We have observed that suddenly some parts of the application perform very slowly. It's possible that your database is slowing things down. If you are facing performance-related issues in PostgreSQL, you will need to know all your query execution statistics, like how many times the same query was executed, the total and average time for queries, and many more, so that you can analyze those queries and clear up the bottlenecks.
While doing performance optimization activities, it is very important to know about the long-running queries of our database server.
Postgresql provides a module or an extension called pg_stat_statements to manage all of the above requirements.
What is pg_stat_statements?
pg_stat_statements is a preload shared library that you can use in order to load additional PostgreSQL functionality.
pg_stat_statements tracks execution plans and execution statistics of ALL queries that were executed on the database.
You will need to configure the pg_stat_statements module or extension so that you can easily use the required statistics for performance tuning.
pg_stat_statements in brief
When pg_stat_statements is active, it tracks statistics across all databases on the server. To access and manipulate these statistics, the module provides the views pg_stat_statements and pg_stat_statements_info and the utility functions pg_stat_statements_reset and pg_stat_statements.
The pg_stat_statements View
The statistics gathered by the pg_stat_statements module are made available via a view named pg_stat_statements. This view contains one row for each distinct combination of database ID, user ID, query ID and whether it's a top-level statement or not.
Please see the PostgreSQL documentation for the pg_stat_statements for the view's columns.
The pg_stat_statements_info View
The statistics of the pg_stat_statements module itself are tracked and made available via a view named pg_stat_statements_info. This view contains only a single row.
Dealloc : Total number of times pg_stat_statements entries about the least-executed statements were deallocated because more distinct statements than pg_stat_statements.max were observed
stats_reset : Time at which all statistics in the pg_stat_statements view were last reset.

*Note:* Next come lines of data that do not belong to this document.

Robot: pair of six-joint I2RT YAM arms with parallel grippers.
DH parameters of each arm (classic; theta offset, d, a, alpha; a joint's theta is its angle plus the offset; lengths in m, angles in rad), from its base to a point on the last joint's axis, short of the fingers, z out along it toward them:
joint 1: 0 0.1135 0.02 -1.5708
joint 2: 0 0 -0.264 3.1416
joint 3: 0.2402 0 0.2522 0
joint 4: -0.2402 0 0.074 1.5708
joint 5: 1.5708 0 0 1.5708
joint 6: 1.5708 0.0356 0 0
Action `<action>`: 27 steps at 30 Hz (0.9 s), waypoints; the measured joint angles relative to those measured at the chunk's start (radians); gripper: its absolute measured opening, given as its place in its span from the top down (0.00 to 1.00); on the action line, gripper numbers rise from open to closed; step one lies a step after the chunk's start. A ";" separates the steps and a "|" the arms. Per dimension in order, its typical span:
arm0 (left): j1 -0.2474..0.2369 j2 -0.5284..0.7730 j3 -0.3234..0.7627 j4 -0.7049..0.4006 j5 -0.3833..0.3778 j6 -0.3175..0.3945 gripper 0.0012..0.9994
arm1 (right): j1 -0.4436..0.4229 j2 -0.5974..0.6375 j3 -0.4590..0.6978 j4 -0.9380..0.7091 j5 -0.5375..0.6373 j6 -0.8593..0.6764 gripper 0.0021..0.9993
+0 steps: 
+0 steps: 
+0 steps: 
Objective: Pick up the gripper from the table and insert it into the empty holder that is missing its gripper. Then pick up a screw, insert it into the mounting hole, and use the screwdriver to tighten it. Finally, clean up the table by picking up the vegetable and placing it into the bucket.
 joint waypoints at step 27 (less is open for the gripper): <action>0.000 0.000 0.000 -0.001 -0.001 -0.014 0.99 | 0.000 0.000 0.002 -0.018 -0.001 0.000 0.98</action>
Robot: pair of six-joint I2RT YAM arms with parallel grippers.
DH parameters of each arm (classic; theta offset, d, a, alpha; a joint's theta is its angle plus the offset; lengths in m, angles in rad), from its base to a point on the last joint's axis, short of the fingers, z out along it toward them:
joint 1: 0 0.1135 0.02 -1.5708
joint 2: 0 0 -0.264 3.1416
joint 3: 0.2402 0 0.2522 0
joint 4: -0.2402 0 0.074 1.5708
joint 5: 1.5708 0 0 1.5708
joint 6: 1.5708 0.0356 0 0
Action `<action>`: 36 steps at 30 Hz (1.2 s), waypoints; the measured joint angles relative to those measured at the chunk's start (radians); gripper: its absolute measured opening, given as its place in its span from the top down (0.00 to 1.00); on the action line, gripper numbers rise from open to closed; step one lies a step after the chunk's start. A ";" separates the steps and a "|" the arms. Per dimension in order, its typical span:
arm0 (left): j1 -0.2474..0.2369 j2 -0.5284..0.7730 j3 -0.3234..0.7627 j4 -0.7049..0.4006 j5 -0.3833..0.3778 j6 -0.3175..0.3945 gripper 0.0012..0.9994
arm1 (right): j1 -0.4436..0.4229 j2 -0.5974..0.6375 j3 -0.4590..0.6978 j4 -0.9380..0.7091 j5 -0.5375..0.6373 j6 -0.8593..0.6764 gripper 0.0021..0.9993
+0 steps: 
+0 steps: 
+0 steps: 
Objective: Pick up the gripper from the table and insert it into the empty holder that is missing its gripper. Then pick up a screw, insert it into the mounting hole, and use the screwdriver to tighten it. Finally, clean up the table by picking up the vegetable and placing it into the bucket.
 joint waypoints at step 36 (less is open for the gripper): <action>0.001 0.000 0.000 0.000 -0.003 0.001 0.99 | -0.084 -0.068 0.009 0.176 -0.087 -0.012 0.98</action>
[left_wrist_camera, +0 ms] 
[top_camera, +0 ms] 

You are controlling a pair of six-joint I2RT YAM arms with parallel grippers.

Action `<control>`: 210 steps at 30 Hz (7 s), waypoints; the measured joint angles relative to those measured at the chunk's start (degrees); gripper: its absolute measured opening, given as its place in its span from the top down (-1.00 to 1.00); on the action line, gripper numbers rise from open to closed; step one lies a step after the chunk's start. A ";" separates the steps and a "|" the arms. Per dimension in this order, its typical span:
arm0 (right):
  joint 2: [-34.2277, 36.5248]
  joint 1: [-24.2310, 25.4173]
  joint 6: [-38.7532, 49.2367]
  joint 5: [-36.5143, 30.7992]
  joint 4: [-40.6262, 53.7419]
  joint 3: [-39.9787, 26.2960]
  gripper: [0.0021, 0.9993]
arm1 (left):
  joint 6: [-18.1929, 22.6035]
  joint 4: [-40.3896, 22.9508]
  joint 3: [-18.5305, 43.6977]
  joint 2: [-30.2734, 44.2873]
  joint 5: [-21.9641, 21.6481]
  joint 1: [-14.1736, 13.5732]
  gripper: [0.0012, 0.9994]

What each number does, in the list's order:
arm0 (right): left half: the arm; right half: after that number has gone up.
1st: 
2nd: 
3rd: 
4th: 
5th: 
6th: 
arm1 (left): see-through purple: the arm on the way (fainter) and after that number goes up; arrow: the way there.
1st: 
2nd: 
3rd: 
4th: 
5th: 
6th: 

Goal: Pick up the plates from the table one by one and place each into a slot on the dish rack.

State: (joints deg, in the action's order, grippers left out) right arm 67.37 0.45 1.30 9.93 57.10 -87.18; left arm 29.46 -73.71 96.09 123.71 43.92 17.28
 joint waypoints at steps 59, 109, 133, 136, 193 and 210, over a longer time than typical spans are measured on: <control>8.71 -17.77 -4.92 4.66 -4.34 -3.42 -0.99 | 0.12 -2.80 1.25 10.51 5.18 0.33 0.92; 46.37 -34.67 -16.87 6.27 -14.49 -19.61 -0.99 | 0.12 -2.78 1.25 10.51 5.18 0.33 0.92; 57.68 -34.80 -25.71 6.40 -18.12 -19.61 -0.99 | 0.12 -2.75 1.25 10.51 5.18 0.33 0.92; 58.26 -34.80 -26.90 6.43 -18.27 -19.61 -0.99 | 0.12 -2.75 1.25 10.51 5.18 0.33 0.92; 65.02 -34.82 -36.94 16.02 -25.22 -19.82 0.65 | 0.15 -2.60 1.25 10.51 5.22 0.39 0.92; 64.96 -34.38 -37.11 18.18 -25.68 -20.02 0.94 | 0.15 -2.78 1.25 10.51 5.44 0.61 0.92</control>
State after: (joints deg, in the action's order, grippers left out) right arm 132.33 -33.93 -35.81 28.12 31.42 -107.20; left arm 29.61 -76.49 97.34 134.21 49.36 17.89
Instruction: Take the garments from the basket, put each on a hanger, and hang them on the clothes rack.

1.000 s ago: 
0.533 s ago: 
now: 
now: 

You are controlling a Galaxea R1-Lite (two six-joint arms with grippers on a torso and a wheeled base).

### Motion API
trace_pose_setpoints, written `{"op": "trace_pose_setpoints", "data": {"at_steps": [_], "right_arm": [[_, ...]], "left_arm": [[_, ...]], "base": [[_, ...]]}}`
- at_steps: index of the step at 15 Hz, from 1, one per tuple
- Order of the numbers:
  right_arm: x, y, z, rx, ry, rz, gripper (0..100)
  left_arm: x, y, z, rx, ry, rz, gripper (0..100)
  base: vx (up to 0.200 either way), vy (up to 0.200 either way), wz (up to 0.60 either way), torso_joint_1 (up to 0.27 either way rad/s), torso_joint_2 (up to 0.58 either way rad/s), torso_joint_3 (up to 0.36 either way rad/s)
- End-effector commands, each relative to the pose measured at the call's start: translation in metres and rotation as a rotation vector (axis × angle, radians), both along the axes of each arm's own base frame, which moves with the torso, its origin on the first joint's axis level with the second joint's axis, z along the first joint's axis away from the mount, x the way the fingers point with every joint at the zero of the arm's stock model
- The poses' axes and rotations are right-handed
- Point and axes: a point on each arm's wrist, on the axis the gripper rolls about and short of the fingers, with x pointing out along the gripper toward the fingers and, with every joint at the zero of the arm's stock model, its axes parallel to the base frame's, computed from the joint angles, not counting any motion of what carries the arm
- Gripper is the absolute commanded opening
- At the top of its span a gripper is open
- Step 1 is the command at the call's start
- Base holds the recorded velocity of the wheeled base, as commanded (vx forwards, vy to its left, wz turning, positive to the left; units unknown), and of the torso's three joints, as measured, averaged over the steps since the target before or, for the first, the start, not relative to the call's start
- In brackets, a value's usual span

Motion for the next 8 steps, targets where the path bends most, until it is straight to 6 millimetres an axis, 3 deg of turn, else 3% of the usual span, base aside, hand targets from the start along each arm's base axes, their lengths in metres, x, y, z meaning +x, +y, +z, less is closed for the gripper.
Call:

Please see the PostgreSQL documentation for the pg_stat_statements_info for the view's columns.
Configuration Parameters
You will need to set up the configuration parameters in the postgresql.conf file. After changes in postgresql.conf you will need to restart PostgreSQL service.
Please see the PostgreSQL documentation for the Configuration Parameters for more details.
Functions
pg_stat_statements_reset discards statistics gathered so far by pg_stat_statements corresponding to the specified userid, dbid and queryid. By default, this function can only be executed by superusers.
Please see the PostgreSQL documentation for the Functions for more details.
Who can access and see the content of pg_stat_statements?
The pg_stat_statements contains sensitive information, therefore in order to access it, you should be a superuser or a member of the pg_read_all_stats role.
Other users can see the stats using thepg_stat_statements_info
view.
Steps to configure and enable pg_stat_statements module:
-
- First, Install pg_stat_statements Extension:
CREATE EXTENSION pg_stat_statements;
Once we install the extension, It starts to log the required query execution information in the pg_stat_statements table.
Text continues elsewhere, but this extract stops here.